How bottlenecks are distinguished from individual delays
The SLA Agent AI applies a pattern detection algorithm over the step performance data of all active applications. A step is classified as a bottleneck when three conditions are met: at least 25% of applications currently at that step are at or beyond SLA; the step's average time-consumed across all active files is greater than 60% of the SLA; and the same step showed elevated time consumption in the previous 5 working days (ruling out a one-off spike). When all three conditions are met, the step is flagged as a bottleneck and the resolution workflow is escalated to the operational owner of that step rather than to the individual RM for each affected application.
The distinction between Bottleneck 1 (credit analyst staffing gap — operational) and Bottleneck 3 (borrower document response — communication) is important because they have structurally different resolutions. Bottleneck 1 is resolved by reallocating human capacity. Bottleneck 3 is resolved by escalating the borrower communication. Treating Bottleneck 3 as an operational problem (reallocating staff to "follow up on documents") would produce the wrong intervention — there is nothing an additional staff member can do that an automated follow-up WhatsApp cannot do more effectively.
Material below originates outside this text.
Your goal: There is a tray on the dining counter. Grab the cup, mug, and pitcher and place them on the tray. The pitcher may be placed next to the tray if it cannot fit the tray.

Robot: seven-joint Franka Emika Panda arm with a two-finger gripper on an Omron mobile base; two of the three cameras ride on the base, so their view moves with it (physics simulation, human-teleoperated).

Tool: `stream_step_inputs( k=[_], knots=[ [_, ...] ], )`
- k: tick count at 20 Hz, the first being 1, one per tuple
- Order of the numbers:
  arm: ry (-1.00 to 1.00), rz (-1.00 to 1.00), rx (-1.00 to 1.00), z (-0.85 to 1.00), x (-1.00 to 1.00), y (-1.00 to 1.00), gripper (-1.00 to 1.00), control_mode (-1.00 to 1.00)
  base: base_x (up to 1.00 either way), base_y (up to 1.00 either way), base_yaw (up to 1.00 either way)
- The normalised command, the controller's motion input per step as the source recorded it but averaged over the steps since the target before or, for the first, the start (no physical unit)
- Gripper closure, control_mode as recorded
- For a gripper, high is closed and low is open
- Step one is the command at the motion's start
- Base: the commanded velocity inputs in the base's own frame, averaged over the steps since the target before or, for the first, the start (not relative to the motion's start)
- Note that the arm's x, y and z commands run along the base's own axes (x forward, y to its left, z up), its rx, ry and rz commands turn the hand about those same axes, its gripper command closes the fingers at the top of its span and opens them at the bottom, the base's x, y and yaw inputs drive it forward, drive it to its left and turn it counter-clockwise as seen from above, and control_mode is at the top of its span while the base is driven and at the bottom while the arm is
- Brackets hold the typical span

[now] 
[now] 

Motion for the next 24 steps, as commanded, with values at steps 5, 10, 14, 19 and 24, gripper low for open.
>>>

3Active bottlenecks — credit staffing, valuer capacity, borrower response · Each requires a different resolution type · All detected simultaneously
12Applications affected by systemic bottlenecks — vs 3 individual delayed applications · The distinction changes the response entirely
−1.4 daysProjected TAT improvement if all 3 bottlenecks resolved today — 12 applications move forward · Borrower experience recovered
25%Bottleneck detection threshold — step flagged as systemic when 25%+ of files at that step are at or beyond SLA · Pattern, not exception
Detecting that 8 MSME applications are stuck in credit assessment and calling 8 RMs is the wrong response. Detecting that 2 of 3 credit analysts are unavailable and reassigning a cross-trained analyst is the right response — and only bottleneck detection makes the distinction visible.
Without bottleneck detection, the SLA Agent AI would generate 8 individual credit assessment alerts — one per application. The operations team would attempt 8 individual follow-ups. Analyst Ramesh would receive 8 reminder notifications while trying to complete 8 credit assessments with a 4-hour SLA each. The follow-ups would not help. The bottleneck would not be resolved. The 8 applications would breach their SLAs. The borrowers would be updated with delays. The Credit Head would learn about the problem on Day 10, not Day 4. Bottleneck detection identifies the 2-analyst capacity gap immediately and routes the resolution to the Credit Head with a specific recommendation. The Onboarding SLA Agent AI's bottleneck detection is the difference between 8 ineffective individual interventions and 1 effective operational intervention that resolves the problem before 8 borrowers experience a delay.